Psychophysical studies show that cone reaction times are shorter than rod reaction times, however the estimated delays differ substantially among studies. Several studies reported rod-cone latency differences of 60–80 ms

Reaction times in this study of cones and the claims on Wikipedia regarding how long time rods collect light might not really measure the same thing but rods are obviously slower to respond and cones must thus be collecting light for less time.


*Another reason rods require less light, not on the cellular scale but as a collective, is that several rods are connected to the same neuron cell, thus making for more light sensitivity but reducing the angular resolution.

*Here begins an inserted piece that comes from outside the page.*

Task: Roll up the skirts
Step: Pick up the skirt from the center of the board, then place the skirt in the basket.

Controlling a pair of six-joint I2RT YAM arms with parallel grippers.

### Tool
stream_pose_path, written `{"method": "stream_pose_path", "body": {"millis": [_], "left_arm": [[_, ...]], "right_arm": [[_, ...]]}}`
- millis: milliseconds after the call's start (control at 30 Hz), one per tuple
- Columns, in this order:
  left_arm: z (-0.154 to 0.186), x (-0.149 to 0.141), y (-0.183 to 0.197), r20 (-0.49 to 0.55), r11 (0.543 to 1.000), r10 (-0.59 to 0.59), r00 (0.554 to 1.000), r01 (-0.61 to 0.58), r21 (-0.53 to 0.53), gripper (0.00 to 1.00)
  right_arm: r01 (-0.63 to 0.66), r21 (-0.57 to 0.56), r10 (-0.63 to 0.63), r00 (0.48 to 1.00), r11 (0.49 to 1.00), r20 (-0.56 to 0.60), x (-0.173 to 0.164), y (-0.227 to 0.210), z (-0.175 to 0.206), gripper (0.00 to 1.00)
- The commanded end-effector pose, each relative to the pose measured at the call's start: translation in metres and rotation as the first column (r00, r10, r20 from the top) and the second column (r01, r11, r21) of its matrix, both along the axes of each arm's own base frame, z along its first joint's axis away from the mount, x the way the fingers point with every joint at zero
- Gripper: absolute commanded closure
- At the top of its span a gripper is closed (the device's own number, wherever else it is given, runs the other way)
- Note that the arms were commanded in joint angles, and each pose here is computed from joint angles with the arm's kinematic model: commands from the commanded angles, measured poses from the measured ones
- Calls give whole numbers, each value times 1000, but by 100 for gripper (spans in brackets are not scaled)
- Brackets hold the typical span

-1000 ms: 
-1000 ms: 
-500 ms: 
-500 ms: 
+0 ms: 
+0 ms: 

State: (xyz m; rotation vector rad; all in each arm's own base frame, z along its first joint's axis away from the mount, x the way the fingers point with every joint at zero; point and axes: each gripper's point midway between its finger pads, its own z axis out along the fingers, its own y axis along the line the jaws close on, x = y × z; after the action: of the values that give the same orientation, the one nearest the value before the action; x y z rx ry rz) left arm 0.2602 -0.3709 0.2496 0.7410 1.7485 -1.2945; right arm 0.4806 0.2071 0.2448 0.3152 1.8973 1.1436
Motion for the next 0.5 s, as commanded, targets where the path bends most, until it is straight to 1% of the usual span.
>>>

*Rod cells typically all have a diameter of about 2 µm but this is what Wikipedia has to say about cones:

They are typically 40–50 µm long, and their diameter varies from 0.5 to 4.0 µm, being smallest and most tightly packed at the center of the eye at the fovea"

Obviously if some cones have a diameter eight times smaller than others one would expect them to collect about 64 times less light. As the smallest cones have a diameter of one fourth that of the cones we would expect them to collect one sixteenth the amount of light.


*A fourth reason might be that rods contain more pigments than cones, but I do not know why, maybe the pigments used in cone cells are larger so there is not room with so many of them.


*The three different types of cones are sensitive to light in different frequencies, which, depending on how much light is available at their sensitive frequencies might make them more or less sensitive to light. Rods are sensitive to different frequencies that, maybe, can make them more sensitive in dim lighting. This is what Wikipedia says:

Experiments by George Wald and others showed that rods are most sensitive to wavelengths of light around 498 nm (green-blue), and insensitive to wavelengths longer than about 640 nm (red). This is responsible for the Purkinje effect: as intensity dims at twilight, the rods take over, and before color disappears completely, peak sensitivity of vision shifts towards the rods' peak sensitivity (blue-green).

Rods have a peak sensitivity at 498 nm, "blue cones" at 420 nm, "green cones" at 534 nm and "red cones" at 564 nm. This affects their sensitivity depending on the wavelengths of light present, but I do not know if this always benefits the cones.